DIRECTIONS: Restate all data exactly. No images.

DATASET RECORDS:
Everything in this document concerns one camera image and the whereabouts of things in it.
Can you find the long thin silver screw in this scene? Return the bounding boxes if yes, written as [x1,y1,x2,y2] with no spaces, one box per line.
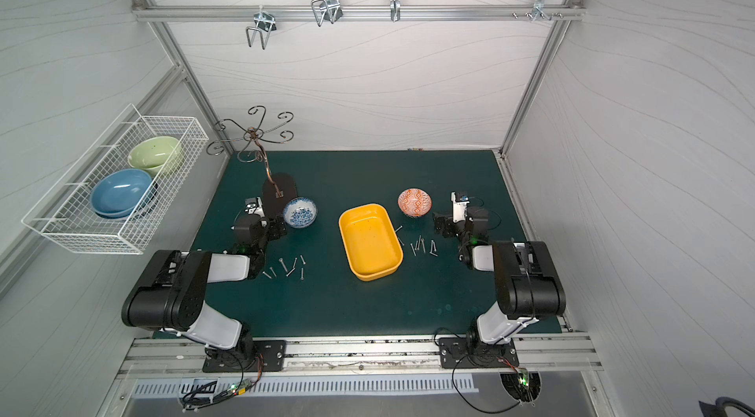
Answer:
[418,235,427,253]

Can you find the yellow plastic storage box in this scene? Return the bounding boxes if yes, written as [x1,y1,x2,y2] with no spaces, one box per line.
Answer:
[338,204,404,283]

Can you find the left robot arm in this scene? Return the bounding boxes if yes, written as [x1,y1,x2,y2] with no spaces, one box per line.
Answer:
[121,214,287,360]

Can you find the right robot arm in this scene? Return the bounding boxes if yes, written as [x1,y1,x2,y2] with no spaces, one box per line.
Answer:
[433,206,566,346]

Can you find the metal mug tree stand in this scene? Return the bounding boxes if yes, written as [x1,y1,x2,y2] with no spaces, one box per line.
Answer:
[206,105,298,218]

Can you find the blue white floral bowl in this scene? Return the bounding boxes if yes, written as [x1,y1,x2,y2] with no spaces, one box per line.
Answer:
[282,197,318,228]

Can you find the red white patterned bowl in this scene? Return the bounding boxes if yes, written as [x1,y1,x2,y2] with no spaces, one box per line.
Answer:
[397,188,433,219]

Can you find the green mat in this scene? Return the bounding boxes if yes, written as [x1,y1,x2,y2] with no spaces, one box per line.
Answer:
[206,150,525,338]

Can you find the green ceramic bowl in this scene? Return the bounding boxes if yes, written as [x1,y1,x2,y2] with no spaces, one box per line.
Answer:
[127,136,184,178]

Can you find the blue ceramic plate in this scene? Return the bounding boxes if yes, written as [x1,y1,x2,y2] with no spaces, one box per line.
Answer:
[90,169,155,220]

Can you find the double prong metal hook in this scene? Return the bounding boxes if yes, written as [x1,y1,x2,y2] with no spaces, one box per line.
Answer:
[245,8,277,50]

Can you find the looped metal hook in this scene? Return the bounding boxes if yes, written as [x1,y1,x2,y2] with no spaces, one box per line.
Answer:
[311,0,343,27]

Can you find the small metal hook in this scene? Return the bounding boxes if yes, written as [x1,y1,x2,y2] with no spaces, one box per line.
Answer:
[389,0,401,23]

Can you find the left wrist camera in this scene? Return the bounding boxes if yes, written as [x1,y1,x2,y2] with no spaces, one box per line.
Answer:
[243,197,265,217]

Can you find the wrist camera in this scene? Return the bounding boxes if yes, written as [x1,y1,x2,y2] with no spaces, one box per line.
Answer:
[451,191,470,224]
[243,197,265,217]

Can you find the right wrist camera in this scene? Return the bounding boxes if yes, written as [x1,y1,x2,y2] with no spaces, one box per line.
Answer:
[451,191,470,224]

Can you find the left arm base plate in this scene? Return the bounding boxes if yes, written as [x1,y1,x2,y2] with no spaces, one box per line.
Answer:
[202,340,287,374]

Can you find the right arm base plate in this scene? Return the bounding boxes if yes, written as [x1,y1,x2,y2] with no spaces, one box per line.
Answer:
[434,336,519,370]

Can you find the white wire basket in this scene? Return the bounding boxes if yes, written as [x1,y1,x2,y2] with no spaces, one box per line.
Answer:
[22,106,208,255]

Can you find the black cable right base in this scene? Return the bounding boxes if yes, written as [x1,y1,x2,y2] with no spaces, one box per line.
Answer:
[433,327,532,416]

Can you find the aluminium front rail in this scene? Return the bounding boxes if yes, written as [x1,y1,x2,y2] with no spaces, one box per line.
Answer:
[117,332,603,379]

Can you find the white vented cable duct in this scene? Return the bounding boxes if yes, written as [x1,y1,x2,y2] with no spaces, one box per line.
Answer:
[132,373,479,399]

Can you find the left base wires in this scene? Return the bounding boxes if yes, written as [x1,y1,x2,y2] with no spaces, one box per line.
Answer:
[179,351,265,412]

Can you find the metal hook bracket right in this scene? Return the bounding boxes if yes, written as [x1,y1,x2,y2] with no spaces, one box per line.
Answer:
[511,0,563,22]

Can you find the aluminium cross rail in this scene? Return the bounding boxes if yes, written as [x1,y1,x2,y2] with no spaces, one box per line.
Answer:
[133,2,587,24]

RESPONSE:
Everything in this document concerns one camera image and the whereabouts of things in it.
Can you find the long thin silver screw in this scene? Return the bounding boxes if yes, written as [x1,y1,x2,y2] with no spaces, one box per line.
Answer:
[418,235,427,253]

Can you find the yellow plastic storage box in this scene? Return the bounding boxes if yes, written as [x1,y1,x2,y2] with no spaces, one box per line.
Answer:
[338,204,404,283]

Can you find the left robot arm in this scene? Return the bounding boxes if yes, written as [x1,y1,x2,y2] with no spaces, one box per line.
Answer:
[121,214,287,360]

Can you find the right robot arm in this scene? Return the bounding boxes if yes, written as [x1,y1,x2,y2] with no spaces, one box per line.
Answer:
[433,206,566,346]

Can you find the metal mug tree stand in this scene? Return the bounding boxes if yes, written as [x1,y1,x2,y2] with no spaces, one box per line.
Answer:
[206,105,298,218]

Can you find the blue white floral bowl in this scene? Return the bounding boxes if yes, written as [x1,y1,x2,y2] with no spaces, one box per line.
Answer:
[282,197,318,228]

Can you find the red white patterned bowl in this scene? Return the bounding boxes if yes, written as [x1,y1,x2,y2] with no spaces, one box per line.
Answer:
[397,188,433,219]

Can you find the green mat in this scene? Return the bounding boxes if yes, written as [x1,y1,x2,y2] with no spaces, one box per line.
Answer:
[206,150,525,338]

Can you find the green ceramic bowl in this scene? Return the bounding boxes if yes, written as [x1,y1,x2,y2] with no spaces, one box per line.
Answer:
[127,136,184,178]

Can you find the blue ceramic plate in this scene? Return the bounding boxes if yes, written as [x1,y1,x2,y2] with no spaces, one box per line.
Answer:
[90,169,155,220]

Can you find the double prong metal hook in this scene? Return the bounding boxes if yes, written as [x1,y1,x2,y2] with no spaces, one box per line.
Answer:
[245,8,277,50]

Can you find the looped metal hook in this scene? Return the bounding boxes if yes, written as [x1,y1,x2,y2] with no spaces, one box per line.
Answer:
[311,0,343,27]

Can you find the small metal hook in this scene? Return the bounding boxes if yes, written as [x1,y1,x2,y2] with no spaces, one box per line.
Answer:
[389,0,401,23]

Can you find the left wrist camera in this scene? Return the bounding boxes if yes, written as [x1,y1,x2,y2] with no spaces, one box per line.
Answer:
[243,197,265,217]

Can you find the wrist camera in this scene? Return the bounding boxes if yes, written as [x1,y1,x2,y2] with no spaces, one box per line.
Answer:
[451,191,470,224]
[243,197,265,217]

Can you find the right wrist camera in this scene? Return the bounding boxes if yes, written as [x1,y1,x2,y2] with no spaces, one box per line.
Answer:
[451,191,470,224]

Can you find the left arm base plate in this scene? Return the bounding boxes if yes, written as [x1,y1,x2,y2] with no spaces, one box per line.
Answer:
[202,340,287,374]

Can you find the right arm base plate in this scene? Return the bounding boxes if yes, written as [x1,y1,x2,y2] with no spaces, one box per line.
Answer:
[434,336,519,370]

Can you find the white wire basket in this scene? Return the bounding boxes if yes, written as [x1,y1,x2,y2] with no spaces, one box per line.
Answer:
[22,106,208,255]

Can you find the black cable right base in this scene? Return the bounding boxes if yes, written as [x1,y1,x2,y2] with no spaces, one box per line.
Answer:
[433,327,532,416]

Can you find the aluminium front rail in this scene? Return the bounding boxes if yes, written as [x1,y1,x2,y2] with no spaces, one box per line.
Answer:
[117,332,603,379]

Can you find the white vented cable duct in this scene? Return the bounding boxes if yes, written as [x1,y1,x2,y2] with no spaces, one box per line.
Answer:
[132,373,479,399]

Can you find the left base wires in this scene? Return the bounding boxes if yes, written as [x1,y1,x2,y2] with no spaces, one box per line.
Answer:
[179,351,265,412]

Can you find the metal hook bracket right in this scene? Return the bounding boxes if yes, written as [x1,y1,x2,y2] with no spaces, one box per line.
Answer:
[511,0,563,22]

Can you find the aluminium cross rail in this scene? Return the bounding boxes if yes, written as [x1,y1,x2,y2] with no spaces, one box per line.
Answer:
[133,2,587,24]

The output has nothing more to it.